- **PROVIDED DATA**
"""

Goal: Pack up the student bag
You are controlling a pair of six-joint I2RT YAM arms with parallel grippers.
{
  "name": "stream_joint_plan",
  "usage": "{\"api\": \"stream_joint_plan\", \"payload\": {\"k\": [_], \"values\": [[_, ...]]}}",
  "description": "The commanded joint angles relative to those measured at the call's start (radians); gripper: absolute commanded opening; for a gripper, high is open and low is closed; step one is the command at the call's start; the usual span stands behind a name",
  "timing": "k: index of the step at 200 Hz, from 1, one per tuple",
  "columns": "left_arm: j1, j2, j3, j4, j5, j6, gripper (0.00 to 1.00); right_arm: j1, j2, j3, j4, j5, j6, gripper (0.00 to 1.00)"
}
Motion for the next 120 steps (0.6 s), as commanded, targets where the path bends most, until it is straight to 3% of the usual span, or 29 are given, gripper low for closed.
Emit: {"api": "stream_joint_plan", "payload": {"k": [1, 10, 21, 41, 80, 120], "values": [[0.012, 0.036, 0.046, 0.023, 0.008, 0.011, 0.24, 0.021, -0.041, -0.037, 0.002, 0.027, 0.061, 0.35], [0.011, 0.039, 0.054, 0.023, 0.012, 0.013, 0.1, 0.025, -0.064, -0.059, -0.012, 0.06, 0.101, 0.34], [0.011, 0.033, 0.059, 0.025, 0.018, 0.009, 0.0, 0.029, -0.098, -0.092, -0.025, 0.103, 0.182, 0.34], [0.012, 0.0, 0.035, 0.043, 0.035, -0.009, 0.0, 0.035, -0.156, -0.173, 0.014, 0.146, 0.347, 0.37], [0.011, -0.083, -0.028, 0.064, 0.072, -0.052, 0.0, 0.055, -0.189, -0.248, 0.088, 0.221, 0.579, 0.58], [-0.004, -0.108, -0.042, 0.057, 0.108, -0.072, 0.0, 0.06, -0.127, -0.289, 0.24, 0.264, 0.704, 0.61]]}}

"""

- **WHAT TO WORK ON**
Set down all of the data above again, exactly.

- **RESULT OF THIS EXERCISE**
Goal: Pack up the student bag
You are controlling a pair of six-joint I2RT YAM arms with parallel grippers.
{
  "name": "stream_joint_plan",
  "usage": "{\"api\": \"stream_joint_plan\", \"payload\": {\"k\": [_], \"values\": [[_, ...]]}}",
  "description": "The commanded joint angles relative to those measured at the call's start (radians); gripper: absolute commanded opening; for a gripper, high is open and low is closed; step one is the command at the call's start; the usual span stands behind a name",
  "timing": "k: index of the step at 200 Hz, from 1, one per tuple",
  "columns": "left_arm: j1, j2, j3, j4, j5, j6, gripper (0.00 to 1.00); right_arm: j1, j2, j3, j4, j5, j6, gripper (0.00 to 1.00)"
}
Motion for the next 120 steps (0.6 s), as commanded, targets where the path bends most, until it is straight to 3% of the usual span, or 29 are given, gripper low for closed.
Emit: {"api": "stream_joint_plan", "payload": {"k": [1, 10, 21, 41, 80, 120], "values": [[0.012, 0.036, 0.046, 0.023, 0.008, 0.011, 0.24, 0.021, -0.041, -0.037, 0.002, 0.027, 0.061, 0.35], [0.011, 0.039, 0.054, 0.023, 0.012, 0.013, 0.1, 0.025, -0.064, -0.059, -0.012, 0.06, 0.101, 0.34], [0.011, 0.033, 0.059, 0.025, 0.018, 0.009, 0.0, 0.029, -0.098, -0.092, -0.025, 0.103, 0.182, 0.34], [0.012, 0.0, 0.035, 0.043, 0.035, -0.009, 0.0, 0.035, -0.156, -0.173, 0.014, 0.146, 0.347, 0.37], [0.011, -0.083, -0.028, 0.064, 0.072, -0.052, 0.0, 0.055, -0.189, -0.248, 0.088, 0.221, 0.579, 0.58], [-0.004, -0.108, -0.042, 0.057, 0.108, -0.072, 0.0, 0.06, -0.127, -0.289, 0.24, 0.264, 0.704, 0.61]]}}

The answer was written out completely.